(Records from a data source)
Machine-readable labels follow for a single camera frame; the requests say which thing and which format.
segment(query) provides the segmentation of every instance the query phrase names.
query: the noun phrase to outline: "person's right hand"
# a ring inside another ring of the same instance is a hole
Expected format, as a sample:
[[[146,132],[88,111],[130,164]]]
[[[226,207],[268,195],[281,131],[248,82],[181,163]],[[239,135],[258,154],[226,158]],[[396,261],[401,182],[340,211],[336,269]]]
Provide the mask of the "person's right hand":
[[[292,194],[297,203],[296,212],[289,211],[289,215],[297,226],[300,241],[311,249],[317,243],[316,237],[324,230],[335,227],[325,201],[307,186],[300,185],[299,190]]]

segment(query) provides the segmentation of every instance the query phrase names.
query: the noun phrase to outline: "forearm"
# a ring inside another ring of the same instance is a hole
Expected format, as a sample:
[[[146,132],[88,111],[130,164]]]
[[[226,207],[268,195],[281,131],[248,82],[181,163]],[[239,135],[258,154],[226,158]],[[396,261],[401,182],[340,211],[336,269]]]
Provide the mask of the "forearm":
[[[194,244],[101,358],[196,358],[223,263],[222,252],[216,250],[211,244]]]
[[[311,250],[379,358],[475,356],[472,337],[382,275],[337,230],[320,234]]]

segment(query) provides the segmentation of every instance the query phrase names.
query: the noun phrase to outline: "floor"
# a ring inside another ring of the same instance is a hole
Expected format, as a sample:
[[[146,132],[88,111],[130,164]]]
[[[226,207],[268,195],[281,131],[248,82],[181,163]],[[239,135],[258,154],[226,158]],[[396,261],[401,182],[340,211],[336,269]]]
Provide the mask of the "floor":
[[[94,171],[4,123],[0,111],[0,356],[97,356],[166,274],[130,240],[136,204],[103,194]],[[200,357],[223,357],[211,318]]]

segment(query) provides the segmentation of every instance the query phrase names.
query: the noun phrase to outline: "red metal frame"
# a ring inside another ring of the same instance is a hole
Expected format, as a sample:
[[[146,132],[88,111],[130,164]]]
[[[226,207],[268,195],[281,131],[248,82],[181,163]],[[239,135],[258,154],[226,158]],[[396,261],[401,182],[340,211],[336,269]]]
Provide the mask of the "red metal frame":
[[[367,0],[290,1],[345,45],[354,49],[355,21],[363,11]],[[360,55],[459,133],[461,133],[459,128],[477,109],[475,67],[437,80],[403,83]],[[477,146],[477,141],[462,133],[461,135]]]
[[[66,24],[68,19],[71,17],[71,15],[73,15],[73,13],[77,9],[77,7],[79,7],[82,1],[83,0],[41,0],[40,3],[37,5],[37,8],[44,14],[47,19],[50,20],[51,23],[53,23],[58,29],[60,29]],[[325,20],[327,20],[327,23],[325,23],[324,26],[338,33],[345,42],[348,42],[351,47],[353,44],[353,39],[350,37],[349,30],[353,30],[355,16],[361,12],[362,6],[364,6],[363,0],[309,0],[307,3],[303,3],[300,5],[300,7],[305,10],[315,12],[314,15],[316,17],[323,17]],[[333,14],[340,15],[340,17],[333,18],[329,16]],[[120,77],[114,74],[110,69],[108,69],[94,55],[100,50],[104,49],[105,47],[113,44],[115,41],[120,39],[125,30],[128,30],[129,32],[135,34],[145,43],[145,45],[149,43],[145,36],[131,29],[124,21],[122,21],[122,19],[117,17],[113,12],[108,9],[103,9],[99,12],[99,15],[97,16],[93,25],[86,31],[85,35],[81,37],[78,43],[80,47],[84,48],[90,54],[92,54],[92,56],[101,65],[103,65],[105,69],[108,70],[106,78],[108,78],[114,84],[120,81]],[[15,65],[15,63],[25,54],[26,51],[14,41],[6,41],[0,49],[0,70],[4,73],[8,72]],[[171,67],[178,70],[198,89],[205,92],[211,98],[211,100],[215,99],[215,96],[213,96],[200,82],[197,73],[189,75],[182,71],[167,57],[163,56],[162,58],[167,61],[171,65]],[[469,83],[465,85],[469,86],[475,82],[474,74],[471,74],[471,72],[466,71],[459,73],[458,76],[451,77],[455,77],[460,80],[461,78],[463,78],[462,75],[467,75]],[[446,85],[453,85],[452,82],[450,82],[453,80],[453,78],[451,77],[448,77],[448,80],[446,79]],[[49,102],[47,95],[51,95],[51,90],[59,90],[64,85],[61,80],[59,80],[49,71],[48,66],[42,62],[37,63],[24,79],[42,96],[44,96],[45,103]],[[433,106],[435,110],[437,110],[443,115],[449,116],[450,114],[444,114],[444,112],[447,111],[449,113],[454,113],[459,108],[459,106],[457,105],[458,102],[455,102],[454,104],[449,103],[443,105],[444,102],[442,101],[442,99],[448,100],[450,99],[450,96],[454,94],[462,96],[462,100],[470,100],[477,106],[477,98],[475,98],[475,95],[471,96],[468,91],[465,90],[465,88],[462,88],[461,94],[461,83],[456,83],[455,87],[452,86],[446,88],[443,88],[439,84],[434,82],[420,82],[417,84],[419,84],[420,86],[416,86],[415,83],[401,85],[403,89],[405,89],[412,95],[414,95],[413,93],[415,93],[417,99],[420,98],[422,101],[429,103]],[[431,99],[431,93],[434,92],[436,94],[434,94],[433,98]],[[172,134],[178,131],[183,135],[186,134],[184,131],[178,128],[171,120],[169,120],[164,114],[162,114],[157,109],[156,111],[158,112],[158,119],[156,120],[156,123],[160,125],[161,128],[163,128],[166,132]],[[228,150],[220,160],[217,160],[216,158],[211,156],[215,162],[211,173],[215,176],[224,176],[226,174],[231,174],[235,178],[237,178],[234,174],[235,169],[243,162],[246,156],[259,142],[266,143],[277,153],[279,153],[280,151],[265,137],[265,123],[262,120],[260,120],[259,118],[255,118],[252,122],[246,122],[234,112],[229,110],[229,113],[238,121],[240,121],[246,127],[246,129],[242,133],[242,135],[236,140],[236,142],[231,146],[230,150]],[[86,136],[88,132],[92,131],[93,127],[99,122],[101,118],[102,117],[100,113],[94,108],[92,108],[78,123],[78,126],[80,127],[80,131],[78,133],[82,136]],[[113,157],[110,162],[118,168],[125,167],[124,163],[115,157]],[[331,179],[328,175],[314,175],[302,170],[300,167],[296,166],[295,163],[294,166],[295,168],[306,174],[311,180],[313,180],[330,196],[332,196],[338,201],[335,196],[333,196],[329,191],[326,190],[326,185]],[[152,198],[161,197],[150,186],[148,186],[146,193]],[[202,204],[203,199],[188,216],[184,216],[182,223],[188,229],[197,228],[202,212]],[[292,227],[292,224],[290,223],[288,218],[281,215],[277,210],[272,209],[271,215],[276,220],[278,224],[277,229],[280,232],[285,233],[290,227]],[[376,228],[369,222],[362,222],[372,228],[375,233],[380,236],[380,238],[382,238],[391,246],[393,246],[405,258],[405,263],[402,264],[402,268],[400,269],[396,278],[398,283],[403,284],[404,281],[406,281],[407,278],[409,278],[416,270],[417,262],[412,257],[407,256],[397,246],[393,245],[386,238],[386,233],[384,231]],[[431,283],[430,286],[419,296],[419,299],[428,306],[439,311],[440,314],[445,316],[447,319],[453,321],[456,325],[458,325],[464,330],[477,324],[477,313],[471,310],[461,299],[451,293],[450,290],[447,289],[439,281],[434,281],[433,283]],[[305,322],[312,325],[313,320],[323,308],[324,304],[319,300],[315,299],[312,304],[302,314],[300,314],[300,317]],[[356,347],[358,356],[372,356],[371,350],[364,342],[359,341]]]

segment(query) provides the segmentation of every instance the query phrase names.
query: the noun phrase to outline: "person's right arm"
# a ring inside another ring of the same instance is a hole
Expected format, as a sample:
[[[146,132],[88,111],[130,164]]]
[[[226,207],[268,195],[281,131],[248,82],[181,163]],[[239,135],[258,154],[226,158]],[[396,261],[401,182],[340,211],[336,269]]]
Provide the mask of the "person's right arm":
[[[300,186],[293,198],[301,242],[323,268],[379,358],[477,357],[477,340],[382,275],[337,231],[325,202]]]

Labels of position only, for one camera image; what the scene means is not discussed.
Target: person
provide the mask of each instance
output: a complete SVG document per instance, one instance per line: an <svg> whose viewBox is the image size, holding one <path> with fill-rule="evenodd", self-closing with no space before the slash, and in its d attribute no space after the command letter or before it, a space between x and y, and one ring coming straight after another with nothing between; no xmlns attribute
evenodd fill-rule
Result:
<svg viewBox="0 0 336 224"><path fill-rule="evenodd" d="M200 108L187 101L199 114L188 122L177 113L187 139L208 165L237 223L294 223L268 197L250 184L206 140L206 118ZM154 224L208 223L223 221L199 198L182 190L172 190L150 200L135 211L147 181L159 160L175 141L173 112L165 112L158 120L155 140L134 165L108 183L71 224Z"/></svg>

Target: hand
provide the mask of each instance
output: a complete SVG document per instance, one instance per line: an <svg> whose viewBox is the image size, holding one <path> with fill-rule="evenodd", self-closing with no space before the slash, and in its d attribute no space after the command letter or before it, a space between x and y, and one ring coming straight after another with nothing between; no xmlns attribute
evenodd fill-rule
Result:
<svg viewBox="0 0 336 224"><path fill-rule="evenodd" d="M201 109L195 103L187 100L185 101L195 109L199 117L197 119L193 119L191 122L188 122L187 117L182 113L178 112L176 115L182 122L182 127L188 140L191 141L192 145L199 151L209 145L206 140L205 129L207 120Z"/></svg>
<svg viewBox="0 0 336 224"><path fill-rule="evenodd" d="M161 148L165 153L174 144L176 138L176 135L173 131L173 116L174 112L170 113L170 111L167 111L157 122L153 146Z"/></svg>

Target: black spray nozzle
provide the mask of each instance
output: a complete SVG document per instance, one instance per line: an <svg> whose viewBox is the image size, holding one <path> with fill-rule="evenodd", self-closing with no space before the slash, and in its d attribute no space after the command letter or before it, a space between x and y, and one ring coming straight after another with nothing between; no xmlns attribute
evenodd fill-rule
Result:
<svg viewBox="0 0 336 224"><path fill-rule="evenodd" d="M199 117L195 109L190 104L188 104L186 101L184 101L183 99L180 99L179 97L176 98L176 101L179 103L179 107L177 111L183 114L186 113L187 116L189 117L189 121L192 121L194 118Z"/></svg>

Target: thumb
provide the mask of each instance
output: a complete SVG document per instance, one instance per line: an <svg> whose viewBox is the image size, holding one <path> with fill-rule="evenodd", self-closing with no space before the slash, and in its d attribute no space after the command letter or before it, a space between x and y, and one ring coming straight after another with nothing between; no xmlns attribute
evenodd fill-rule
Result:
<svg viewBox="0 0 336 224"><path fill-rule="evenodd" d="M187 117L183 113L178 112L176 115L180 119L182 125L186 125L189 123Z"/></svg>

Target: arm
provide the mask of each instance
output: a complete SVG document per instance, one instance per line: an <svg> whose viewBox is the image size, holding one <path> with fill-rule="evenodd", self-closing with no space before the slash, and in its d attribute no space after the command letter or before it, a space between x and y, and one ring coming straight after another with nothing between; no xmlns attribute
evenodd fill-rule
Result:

> **THE TASK**:
Which lines above carry the string "outline"? Copy those lines.

> **EXERCISE ANSWER**:
query: the noun phrase to outline: "person's right hand"
query: the noun phrase to outline: "forearm"
query: the noun phrase to outline: "floor"
query: the noun phrase to outline: "red metal frame"
query: the noun phrase to outline: "person's right arm"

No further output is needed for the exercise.